Etwa 9000 Menschen leben im "Dschungel". Nicht alle wollen nach England, aber die meisten. Ein Mann aus Eritrea ist sich seines Planes sicher:
"Wirklich! 100 Prozent! Eines Tages werde ich die Grenze überqueren! Doch, doch, ich werde es versuchen und eines Tages." - und dann macht er mit der Hand eine startende Rakete nach und lacht.
Ronja: "Gerade habe ich mit einem Freund gesprochen, der hat gesagt, er hat versucht, nach England zu kommen und war in einem Lastwagen – und der ist halt nach Belgien gefahren, und jetzt ist er sechs Stunden zurückgelaufen.
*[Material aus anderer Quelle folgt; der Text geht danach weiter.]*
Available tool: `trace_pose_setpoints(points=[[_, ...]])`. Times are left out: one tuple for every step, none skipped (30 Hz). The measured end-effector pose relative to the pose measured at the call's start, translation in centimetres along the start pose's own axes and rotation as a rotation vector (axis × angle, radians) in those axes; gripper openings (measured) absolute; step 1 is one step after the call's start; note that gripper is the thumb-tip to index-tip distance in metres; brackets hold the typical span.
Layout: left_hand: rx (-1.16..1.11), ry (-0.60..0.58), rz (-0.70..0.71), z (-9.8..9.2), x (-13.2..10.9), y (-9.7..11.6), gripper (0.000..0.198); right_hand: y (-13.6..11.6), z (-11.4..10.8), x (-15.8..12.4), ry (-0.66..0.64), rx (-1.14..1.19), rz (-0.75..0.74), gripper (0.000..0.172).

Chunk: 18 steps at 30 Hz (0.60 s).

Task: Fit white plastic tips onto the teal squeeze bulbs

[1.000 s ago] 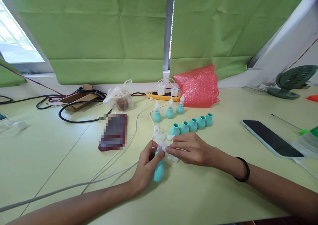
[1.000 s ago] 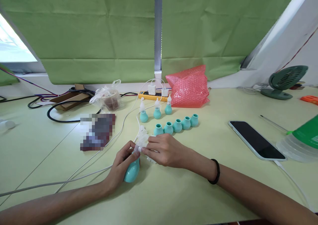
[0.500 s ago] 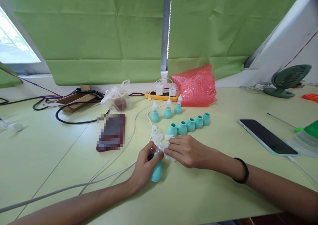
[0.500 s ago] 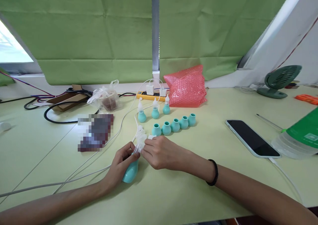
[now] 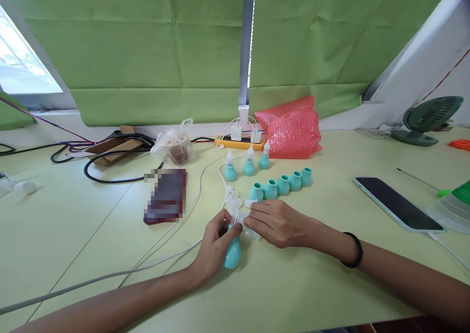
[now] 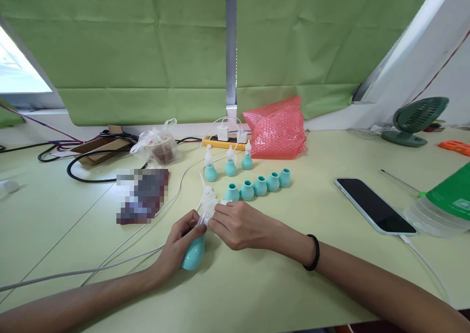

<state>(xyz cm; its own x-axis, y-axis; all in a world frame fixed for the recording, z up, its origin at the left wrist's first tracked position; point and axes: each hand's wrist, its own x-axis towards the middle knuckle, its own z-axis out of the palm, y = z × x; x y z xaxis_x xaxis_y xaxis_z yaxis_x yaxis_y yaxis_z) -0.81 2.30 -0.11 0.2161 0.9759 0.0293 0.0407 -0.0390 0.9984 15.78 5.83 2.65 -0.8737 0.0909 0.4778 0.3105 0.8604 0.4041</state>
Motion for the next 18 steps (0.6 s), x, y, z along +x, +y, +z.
trace_pose_setpoints(points=[[-0.011, 0.002, -0.007, 0.0, 0.0, 0.0, 0.022, 0.0, 0.0, 0.0, 0.006, -0.002, 0.012, 0.026], [-0.021, 0.004, -0.014, 0.0, 0.0, 0.1, 0.023, 0.1, 0.1, -0.1, 0.015, -0.001, 0.024, 0.025], [-0.029, 0.005, -0.018, 0.0, -0.1, 0.1, 0.022, 0.1, 0.1, -0.1, 0.03, 0.003, 0.041, 0.024], [-0.036, 0.006, -0.023, 0.0, -0.1, 0.2, 0.022, 0.2, 0.1, -0.1, 0.051, 0.014, 0.061, 0.023], [-0.042, 0.005, -0.029, -0.1, -0.1, 0.2, 0.022, 0.3, 0.1, -0.1, 0.072, 0.036, 0.082, 0.022], [-0.046, 0.003, -0.033, -0.1, -0.1, 0.3, 0.021, 0.4, 0.1, -0.1, 0.094, 0.07, 0.102, 0.019], [-0.05, 0.002, -0.036, -0.1, -0.1, 0.3, 0.021, 0.5, 0.1, -0.1, 0.111, 0.119, 0.118, 0.016], [-0.053, 0.0, -0.037, 0.0, -0.1, 0.4, 0.021, 0.6, 0.0, 0.0, 0.12, 0.176, 0.133, 0.014], [-0.056, -0.002, -0.036, 0.0, -0.1, 0.4, 0.02, 0.6, 0.0, 0.1, 0.119, 0.238, 0.145, 0.013], [-0.058, -0.007, -0.038, 0.0, -0.1, 0.4, 0.02, 0.7, -0.1, 0.1, 0.107, 0.303, 0.155, 0.013], [-0.059, -0.013, -0.044, 0.0, -0.1, 0.5, 0.02, 0.7, -0.3, 0.2, 0.087, 0.369, 0.166, 0.014], [-0.057, -0.02, -0.057, 0.0, 0.0, 0.5, 0.019, 0.8, -0.4, 0.2, 0.059, 0.432, 0.178, 0.015], [-0.053, -0.028, -0.075, 0.0, 0.0, 0.5, 0.019, 0.9, -0.6, 0.2, 0.022, 0.494, 0.192, 0.015], [-0.046, -0.038, -0.091, 0.0, 0.0, 0.5, 0.02, 1.0, -0.8, 0.2, -0.019, 0.557, 0.206, 0.015], [-0.038, -0.047, -0.107, 0.0, 0.0, 0.5, 0.02, 1.1, -0.9, 0.1, -0.061, 0.616, 0.219, 0.014], [-0.029, -0.057, -0.118, 0.0, 0.0, 0.5, 0.021, 1.3, -1.1, 0.1, -0.101, 0.669, 0.23, 0.013], [-0.021, -0.064, -0.125, 0.0, 0.0, 0.4, 0.022, 1.4, -1.2, 0.0, -0.132, 0.71, 0.239, 0.013], [-0.013, -0.068, -0.129, 0.0, 0.1, 0.4, 0.023, 1.6, -1.3, 0.0, -0.157, 0.739, 0.247, 0.013]])
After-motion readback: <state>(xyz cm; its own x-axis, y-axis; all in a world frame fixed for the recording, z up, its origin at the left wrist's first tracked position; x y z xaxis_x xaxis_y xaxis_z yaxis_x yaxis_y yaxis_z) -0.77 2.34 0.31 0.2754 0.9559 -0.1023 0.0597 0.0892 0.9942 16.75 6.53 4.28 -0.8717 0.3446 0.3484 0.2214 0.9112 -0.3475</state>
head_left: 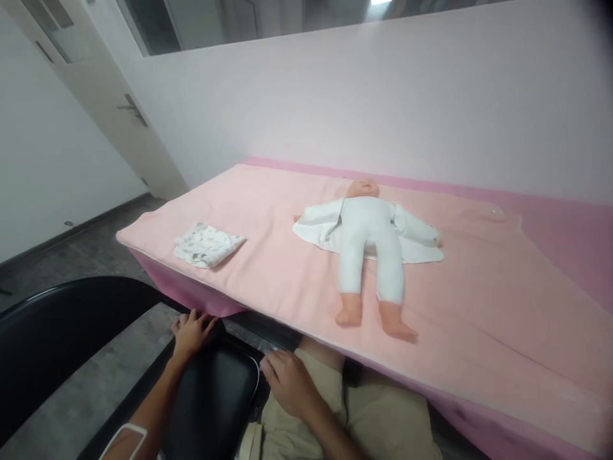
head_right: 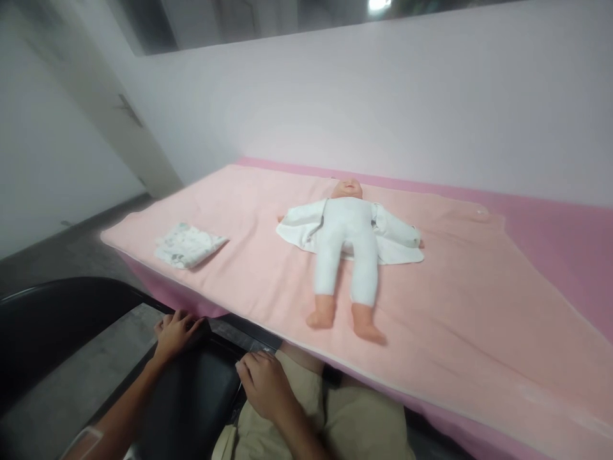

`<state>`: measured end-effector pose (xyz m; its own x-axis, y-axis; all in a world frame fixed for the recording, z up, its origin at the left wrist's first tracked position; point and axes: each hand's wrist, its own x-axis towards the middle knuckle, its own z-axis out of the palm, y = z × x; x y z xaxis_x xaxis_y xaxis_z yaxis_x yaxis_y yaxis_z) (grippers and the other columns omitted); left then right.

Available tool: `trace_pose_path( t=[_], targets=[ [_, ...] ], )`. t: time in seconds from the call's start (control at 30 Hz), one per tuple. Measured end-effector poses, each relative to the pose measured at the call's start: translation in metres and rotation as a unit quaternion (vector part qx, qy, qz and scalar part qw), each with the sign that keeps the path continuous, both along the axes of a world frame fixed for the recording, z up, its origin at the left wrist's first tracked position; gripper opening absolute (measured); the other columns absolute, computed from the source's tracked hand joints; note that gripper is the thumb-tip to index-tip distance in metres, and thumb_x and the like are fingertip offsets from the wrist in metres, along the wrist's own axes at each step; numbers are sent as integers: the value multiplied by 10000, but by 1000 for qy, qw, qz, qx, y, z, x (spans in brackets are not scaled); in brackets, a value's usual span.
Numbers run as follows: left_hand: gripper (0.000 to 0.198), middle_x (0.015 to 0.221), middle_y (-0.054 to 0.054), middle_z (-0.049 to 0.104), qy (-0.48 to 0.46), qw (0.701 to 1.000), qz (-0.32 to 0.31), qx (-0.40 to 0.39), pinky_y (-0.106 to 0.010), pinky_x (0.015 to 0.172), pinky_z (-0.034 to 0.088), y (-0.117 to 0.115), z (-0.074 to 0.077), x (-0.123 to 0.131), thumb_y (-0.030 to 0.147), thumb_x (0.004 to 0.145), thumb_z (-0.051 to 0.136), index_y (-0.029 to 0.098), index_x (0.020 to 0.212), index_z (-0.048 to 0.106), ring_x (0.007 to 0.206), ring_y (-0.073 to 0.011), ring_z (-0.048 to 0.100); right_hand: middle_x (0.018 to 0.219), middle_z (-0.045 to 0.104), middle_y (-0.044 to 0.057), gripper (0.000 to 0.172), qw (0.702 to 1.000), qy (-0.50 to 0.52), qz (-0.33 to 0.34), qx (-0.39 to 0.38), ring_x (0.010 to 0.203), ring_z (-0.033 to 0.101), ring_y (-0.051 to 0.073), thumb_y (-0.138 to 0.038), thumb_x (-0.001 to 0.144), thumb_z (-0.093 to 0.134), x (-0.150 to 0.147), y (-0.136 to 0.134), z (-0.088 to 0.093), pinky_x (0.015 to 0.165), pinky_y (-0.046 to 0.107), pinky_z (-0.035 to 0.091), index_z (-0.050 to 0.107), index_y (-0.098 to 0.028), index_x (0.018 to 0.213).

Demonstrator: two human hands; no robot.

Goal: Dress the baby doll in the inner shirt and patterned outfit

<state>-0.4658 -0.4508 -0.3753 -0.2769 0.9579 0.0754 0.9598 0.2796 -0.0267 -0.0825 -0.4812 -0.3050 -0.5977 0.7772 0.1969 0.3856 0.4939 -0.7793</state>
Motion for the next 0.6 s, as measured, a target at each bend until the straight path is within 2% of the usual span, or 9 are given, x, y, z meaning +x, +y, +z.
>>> trace_pose_path(
  t=[0.27, 0.37, 0.47, 0.6],
  targets=[
    [445, 1366, -128, 596, -22, 1000, 16, 4, -588, 1095, 289, -6, 4, 5, 553, 1026, 450, 278, 1174, 766, 1192, -353, 498, 906, 709, 11, 287, 1000, -11, 4, 9, 905, 669, 181, -307, 1133, 409, 0, 0, -1, 871, 309, 474, 586, -242, 917],
    [453, 1431, -107, 568, -44, 998, 29, 45, -553, 1138, 278, -26, 1, 6, 558, 1036, 430, 291, 1272, 709, 1252, -332, 495, 914, 715, 14, 275, 1000, -7, 3, 9, 911, 668, 183, -297, 1129, 419, 0, 0, -1, 883, 313, 473, 596, -240, 926],
    [506, 1471, -121, 528, -50, 993, 68, 81, -557, 1170, 255, -52, -6, 3, 585, 1028, 411, 269, 1340, 653, 1328, -350, 462, 915, 718, 16, 274, 1000, -9, 0, 7, 911, 670, 187, -294, 1128, 420, 1, -1, -1, 873, 316, 474, 598, -241, 926],
    [574, 1524, -148, 470, -54, 992, 84, 72, -594, 1184, 229, -72, -16, -9, 616, 1004, 407, 258, 1407, 605, 1393, -391, 411, 914, 718, 18, 268, 1000, -11, 3, 8, 911, 672, 190, -293, 1125, 429, 0, -2, -1, 879, 320, 478, 601, -241, 926]
  ],
)
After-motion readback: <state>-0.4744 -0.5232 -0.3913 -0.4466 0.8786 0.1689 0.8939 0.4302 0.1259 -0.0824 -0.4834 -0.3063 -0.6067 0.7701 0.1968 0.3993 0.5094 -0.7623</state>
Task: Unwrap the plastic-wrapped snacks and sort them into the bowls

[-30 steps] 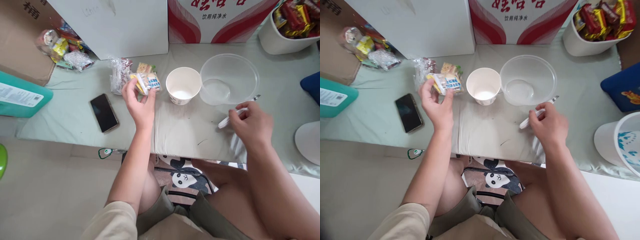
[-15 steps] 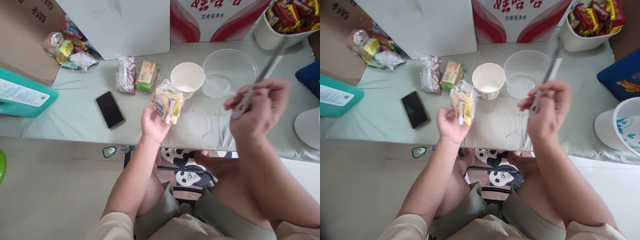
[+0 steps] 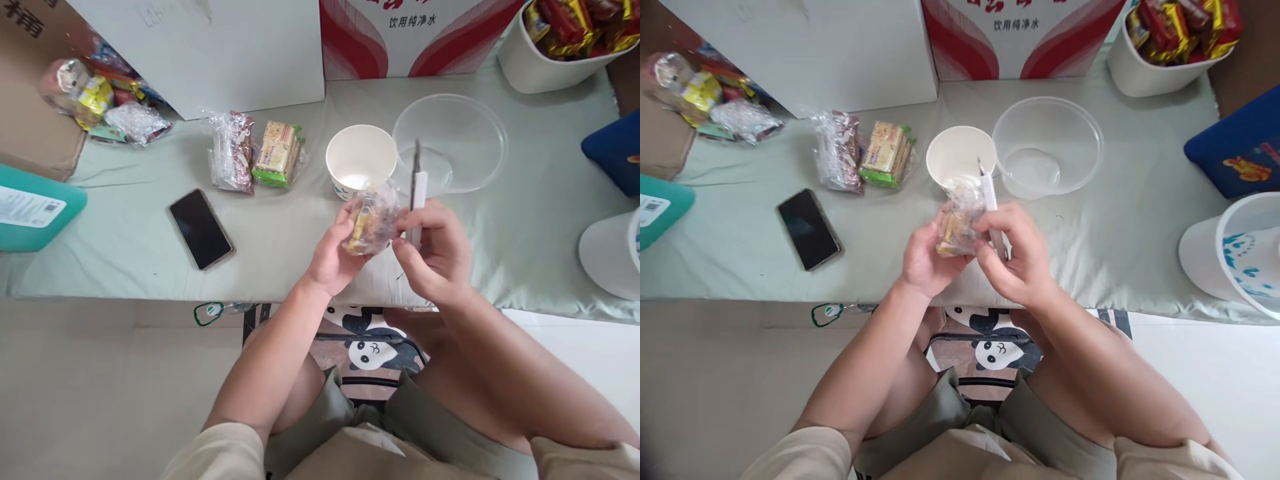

Also es gibt Menschen, die kommen in Spanien raus oder… weil man weiß ja nicht, wo die (LKW) letztendlich hinwollen."
Das Gespräch mit Ronja wird immer wieder unterbrochen.
Von Spannungen ist im "Dschungel von Calais" nicht viel zu spüren, gar nichts Aggressives liegt in der Luft, eher etwas Heikles, eine Verletzlichkeit. Es scheint als ob jeder, der auf seine nackte Existenz zurückgeworfen wurde, sich nur noch abschotten, Schutz suchen möchte. Auch in Räumen aus Brettern, Blechen und Zeltplanen – nur getragen von der Hoffnung auf ein besseres Leben, irgendwo, am liebsten in England.
Auf der Rückfahrt hat der Anblick der dreifachen Sperranlagen, mit Stacheldraht überzogen, etwas Erschütterndes.